**Description of the task**
Using the listing below, copy exactly the lines from the one containing "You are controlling" to the one containing "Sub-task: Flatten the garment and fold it", both lines included, and no others.

**Available data**
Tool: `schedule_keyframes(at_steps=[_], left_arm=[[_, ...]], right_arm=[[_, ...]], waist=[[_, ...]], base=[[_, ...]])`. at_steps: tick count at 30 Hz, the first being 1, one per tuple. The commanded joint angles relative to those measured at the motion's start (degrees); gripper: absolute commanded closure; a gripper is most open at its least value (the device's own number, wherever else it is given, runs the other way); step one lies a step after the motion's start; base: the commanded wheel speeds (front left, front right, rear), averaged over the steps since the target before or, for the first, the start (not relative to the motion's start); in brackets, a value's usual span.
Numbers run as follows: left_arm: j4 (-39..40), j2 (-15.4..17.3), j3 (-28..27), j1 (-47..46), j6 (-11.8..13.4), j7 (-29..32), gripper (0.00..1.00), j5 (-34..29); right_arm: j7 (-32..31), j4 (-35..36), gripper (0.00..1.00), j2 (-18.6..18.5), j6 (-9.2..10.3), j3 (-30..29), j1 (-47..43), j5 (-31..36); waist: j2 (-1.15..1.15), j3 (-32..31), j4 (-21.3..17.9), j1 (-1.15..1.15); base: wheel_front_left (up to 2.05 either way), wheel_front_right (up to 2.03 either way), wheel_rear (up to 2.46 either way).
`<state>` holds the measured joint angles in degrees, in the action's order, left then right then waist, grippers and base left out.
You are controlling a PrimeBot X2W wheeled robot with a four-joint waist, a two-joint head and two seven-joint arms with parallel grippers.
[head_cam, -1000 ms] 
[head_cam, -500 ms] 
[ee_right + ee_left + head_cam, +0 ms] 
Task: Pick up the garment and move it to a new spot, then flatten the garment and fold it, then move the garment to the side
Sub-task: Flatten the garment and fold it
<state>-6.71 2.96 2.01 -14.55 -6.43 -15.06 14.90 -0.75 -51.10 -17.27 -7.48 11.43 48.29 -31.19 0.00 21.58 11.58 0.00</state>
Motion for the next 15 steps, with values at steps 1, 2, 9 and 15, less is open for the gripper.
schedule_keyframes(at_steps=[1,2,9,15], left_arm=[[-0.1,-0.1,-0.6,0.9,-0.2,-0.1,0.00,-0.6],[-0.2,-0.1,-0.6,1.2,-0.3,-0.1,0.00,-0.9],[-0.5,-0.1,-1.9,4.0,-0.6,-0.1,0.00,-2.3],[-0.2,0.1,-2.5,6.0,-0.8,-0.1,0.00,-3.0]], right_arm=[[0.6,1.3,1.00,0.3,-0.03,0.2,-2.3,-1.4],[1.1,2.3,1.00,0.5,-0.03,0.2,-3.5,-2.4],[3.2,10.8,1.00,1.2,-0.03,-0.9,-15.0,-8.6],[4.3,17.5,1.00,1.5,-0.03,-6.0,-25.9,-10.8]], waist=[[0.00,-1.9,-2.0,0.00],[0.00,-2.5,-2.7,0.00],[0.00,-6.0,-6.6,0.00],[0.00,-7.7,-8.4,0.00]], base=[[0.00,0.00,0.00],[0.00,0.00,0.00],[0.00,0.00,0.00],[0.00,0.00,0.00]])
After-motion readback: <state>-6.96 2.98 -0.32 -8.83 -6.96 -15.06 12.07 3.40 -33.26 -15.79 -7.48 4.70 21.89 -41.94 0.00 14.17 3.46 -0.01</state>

**Output below**
You are controlling a PrimeBot X2W wheeled robot with a four-joint waist, a two-joint head and two seven-joint arms with parallel grippers.
[head_cam, -1000 ms] 
[head_cam, -500 ms] 
[ee_right + ee_left + head_cam, +0 ms] 
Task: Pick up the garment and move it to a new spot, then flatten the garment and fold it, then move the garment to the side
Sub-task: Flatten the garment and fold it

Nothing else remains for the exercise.